_INSTRUCTIONS FOR THE TASK_: Looking at the entries, say how many lines contain the string "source". Offer nothing besides the number.

_DATA FOR THIS TASK_:
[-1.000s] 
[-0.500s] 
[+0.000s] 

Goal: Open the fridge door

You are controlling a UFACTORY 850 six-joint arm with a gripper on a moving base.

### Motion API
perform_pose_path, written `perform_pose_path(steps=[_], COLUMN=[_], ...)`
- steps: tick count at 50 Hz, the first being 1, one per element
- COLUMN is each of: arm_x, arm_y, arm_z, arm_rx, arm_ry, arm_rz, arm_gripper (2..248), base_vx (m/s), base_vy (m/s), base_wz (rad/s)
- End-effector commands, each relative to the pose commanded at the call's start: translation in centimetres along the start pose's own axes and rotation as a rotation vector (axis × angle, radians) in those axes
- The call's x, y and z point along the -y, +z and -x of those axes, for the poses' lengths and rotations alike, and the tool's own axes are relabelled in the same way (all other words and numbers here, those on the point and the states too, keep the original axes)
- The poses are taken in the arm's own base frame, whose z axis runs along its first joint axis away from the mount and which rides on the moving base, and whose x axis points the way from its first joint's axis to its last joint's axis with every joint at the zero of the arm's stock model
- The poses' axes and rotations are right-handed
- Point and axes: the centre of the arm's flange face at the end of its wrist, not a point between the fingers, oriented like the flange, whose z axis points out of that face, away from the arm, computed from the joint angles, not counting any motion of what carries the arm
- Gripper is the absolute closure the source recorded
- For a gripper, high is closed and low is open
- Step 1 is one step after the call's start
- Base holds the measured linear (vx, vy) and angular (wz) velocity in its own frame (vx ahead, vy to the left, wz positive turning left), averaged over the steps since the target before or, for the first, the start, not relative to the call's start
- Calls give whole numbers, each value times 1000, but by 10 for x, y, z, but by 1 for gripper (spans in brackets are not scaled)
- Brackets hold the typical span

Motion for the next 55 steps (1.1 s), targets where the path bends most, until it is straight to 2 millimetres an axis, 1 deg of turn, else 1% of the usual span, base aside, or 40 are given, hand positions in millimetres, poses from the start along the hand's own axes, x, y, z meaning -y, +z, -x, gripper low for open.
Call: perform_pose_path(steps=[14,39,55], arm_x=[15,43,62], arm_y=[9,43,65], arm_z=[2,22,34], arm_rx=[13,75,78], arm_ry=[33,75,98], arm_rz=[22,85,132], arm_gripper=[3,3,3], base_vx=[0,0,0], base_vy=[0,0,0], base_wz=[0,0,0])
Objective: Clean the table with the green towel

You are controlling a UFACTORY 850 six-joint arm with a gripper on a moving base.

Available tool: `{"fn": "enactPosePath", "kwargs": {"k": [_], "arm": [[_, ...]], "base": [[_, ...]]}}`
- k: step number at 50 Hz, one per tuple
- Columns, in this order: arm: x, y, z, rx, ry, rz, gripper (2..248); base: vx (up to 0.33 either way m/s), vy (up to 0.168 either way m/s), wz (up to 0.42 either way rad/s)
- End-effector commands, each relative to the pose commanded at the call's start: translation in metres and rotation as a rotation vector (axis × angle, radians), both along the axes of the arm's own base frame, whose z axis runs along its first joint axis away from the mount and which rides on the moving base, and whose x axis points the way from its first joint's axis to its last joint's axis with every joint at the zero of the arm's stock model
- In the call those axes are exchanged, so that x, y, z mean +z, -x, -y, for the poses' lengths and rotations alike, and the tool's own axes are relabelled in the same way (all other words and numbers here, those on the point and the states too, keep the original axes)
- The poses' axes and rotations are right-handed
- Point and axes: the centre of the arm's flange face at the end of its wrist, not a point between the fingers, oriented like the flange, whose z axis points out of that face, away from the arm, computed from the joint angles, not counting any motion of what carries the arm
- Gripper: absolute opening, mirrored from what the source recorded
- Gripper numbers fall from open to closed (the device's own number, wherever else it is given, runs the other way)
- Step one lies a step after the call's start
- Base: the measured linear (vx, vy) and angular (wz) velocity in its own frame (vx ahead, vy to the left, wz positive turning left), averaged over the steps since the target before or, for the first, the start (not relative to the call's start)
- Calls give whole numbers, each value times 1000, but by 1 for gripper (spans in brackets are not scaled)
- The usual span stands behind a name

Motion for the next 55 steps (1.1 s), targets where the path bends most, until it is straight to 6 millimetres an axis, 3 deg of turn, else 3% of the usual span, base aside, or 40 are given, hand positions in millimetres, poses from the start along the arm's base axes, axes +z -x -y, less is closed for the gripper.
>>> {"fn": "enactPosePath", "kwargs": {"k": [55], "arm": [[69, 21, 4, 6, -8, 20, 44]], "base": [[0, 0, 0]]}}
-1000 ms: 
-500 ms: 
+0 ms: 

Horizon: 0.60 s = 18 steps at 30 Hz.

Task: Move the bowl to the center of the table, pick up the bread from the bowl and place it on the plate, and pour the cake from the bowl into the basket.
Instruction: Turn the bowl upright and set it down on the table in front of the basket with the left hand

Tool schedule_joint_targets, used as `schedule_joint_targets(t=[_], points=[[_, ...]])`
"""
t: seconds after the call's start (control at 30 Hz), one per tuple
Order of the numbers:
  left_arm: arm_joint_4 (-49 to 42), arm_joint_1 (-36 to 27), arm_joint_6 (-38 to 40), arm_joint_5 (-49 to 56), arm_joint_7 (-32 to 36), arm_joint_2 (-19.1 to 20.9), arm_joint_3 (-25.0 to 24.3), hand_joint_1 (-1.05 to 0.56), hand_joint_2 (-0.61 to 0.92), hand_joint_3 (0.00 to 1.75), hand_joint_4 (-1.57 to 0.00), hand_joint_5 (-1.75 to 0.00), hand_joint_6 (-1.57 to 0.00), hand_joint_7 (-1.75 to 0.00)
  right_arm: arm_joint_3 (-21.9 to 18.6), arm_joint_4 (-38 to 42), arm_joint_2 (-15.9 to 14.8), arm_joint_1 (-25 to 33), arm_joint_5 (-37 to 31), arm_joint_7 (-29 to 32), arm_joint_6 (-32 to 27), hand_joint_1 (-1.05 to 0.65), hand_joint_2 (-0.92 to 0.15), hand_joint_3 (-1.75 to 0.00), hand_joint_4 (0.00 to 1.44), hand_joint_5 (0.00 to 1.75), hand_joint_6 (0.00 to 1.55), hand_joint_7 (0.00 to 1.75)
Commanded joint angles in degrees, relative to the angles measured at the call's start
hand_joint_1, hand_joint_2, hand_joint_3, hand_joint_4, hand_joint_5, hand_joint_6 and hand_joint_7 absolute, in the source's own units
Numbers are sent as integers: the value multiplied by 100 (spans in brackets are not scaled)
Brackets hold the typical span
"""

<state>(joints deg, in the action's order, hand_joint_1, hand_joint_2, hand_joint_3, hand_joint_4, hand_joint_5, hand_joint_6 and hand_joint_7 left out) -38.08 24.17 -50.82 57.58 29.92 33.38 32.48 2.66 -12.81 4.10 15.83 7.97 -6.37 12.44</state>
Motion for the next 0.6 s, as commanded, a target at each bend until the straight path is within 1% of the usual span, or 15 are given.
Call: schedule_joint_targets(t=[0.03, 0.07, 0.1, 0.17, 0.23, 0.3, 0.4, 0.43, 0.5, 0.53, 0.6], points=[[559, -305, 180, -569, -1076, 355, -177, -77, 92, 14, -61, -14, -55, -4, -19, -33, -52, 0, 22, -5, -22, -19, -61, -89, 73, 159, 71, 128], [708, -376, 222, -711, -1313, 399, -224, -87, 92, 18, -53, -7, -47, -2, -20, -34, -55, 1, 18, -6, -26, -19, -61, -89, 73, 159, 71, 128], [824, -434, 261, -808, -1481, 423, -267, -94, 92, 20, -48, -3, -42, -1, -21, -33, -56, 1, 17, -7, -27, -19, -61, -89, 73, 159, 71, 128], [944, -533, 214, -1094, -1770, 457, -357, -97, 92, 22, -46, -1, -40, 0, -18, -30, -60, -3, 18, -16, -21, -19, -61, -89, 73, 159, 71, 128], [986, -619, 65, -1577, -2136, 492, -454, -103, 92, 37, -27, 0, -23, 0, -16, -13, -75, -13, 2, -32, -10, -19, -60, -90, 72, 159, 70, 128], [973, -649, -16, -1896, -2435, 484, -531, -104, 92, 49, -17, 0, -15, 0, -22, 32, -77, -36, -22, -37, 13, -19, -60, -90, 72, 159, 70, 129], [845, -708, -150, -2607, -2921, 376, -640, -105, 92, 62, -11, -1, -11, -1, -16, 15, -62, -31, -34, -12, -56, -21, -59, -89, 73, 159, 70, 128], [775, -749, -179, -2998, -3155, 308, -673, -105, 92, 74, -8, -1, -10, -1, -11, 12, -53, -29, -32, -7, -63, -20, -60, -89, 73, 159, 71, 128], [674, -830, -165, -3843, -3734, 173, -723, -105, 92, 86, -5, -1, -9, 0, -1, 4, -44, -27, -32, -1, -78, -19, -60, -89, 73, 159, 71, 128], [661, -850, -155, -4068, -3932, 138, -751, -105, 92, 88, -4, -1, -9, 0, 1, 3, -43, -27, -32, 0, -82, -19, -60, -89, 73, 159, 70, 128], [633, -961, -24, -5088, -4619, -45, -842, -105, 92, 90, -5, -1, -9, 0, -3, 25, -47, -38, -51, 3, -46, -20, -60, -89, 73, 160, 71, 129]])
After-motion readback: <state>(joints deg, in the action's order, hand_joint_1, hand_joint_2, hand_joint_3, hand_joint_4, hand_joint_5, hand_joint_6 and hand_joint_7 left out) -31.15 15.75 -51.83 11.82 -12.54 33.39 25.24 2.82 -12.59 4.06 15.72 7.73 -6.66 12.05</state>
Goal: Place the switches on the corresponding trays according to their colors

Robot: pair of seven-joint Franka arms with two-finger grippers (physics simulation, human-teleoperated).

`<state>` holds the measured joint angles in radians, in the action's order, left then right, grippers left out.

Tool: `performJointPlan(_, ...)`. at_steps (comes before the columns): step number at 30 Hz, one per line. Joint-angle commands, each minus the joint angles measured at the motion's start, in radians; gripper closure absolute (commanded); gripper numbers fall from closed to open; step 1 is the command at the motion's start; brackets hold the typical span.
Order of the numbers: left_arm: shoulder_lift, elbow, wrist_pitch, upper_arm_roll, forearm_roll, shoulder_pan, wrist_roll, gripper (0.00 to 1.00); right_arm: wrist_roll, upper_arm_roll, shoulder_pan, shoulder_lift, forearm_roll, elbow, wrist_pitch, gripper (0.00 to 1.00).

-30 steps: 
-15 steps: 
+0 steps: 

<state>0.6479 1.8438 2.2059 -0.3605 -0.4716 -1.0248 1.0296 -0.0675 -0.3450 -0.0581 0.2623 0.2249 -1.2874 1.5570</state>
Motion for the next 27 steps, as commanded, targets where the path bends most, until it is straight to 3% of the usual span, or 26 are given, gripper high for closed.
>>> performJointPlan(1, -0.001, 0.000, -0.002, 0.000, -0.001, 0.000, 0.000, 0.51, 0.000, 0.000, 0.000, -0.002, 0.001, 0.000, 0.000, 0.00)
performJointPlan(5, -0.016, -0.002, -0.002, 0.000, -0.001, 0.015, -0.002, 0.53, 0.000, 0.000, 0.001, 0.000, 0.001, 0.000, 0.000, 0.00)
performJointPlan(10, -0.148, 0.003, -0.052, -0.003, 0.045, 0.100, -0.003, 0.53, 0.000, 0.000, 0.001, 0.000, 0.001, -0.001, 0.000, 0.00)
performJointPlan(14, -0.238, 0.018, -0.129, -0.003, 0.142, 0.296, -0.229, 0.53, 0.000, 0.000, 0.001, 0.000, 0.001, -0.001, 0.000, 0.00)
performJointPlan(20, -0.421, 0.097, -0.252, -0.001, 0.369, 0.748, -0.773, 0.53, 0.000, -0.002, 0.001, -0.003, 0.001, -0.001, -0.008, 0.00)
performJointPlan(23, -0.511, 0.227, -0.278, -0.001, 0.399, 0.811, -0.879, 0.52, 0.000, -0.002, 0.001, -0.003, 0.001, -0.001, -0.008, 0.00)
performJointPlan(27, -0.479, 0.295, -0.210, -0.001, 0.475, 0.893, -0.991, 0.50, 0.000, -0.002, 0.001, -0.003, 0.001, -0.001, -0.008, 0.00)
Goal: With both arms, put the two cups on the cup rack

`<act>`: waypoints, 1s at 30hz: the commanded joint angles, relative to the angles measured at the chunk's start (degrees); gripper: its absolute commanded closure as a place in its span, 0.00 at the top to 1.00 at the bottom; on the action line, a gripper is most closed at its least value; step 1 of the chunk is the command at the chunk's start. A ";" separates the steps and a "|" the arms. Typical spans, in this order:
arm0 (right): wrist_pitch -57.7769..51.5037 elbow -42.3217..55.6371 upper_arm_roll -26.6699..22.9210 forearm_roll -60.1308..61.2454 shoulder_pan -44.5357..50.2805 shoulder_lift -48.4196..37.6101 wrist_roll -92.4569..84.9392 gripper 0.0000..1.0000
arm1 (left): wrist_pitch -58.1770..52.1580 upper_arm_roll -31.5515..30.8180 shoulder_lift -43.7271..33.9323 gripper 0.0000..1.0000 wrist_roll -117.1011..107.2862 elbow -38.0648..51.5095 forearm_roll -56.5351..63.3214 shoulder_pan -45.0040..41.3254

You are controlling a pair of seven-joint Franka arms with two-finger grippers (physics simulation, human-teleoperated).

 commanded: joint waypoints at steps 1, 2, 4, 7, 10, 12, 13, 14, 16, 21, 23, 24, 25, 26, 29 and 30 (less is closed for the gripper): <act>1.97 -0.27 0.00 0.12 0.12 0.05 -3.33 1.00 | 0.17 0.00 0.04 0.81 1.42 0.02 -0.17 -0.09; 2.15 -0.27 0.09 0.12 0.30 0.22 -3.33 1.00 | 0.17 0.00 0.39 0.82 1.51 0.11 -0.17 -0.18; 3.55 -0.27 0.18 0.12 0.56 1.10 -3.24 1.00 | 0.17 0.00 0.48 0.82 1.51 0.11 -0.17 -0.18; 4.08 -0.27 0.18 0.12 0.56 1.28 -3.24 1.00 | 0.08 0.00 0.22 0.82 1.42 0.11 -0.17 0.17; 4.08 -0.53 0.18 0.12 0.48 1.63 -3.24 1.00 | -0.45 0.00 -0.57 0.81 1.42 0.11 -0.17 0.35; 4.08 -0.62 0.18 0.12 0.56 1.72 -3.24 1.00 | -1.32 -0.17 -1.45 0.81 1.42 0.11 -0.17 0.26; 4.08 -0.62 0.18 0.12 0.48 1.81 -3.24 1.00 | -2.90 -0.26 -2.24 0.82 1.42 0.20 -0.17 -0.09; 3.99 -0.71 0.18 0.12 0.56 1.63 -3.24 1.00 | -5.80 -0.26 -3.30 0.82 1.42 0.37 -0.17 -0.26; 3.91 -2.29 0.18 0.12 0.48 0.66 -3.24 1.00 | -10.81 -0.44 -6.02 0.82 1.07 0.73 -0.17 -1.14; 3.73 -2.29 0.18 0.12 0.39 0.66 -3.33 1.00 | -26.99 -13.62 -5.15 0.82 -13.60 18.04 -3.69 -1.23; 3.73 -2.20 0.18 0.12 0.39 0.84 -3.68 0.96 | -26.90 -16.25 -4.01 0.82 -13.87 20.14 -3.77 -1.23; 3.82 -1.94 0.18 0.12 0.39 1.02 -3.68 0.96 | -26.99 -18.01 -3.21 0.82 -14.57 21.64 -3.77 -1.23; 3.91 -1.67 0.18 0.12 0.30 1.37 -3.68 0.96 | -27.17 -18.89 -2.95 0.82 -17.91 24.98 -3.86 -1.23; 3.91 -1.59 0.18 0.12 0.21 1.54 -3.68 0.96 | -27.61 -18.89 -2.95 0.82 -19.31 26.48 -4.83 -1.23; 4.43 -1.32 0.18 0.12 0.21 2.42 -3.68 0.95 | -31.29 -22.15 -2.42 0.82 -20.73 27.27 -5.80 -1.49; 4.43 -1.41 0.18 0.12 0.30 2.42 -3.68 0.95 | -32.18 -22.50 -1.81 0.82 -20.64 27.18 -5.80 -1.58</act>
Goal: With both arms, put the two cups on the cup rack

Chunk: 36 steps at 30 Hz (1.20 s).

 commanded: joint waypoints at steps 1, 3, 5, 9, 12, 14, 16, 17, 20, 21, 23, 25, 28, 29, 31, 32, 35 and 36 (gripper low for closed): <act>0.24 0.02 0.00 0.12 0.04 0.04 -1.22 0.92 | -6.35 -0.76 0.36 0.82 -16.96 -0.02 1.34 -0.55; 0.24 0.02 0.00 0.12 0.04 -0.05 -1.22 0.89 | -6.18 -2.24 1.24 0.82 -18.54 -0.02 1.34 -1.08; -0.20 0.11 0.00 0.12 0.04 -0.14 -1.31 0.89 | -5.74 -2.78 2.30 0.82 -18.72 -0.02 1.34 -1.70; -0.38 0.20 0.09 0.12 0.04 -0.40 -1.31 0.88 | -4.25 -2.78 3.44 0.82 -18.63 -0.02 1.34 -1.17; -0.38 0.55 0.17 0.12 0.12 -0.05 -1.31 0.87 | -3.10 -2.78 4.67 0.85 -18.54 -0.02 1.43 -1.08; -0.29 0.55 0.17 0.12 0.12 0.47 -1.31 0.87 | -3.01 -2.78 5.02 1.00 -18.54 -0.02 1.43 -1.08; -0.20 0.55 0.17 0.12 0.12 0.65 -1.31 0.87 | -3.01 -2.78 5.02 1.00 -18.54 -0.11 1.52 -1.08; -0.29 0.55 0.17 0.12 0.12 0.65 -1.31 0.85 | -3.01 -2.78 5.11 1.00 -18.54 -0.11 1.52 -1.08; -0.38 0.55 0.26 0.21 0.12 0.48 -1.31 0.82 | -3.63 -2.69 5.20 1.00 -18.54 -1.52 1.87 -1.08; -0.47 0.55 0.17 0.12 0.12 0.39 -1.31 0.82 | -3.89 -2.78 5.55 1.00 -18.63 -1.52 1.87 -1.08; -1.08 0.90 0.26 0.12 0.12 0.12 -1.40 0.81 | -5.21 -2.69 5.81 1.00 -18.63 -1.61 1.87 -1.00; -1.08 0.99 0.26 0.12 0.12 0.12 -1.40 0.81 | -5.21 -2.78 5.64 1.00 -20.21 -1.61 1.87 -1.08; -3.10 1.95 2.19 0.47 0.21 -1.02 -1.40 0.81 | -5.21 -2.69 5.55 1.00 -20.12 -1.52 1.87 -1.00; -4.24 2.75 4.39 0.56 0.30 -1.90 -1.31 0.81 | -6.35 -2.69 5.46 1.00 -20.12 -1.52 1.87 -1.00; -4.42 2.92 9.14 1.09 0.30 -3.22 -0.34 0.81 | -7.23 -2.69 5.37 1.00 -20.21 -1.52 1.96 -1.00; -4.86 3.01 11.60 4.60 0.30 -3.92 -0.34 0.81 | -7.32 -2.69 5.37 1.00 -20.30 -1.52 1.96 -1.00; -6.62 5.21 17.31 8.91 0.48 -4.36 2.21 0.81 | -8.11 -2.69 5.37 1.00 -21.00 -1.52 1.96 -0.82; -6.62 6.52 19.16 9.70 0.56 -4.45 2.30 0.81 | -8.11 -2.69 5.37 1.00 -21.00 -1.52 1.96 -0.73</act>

_FINISHED TASK_: 3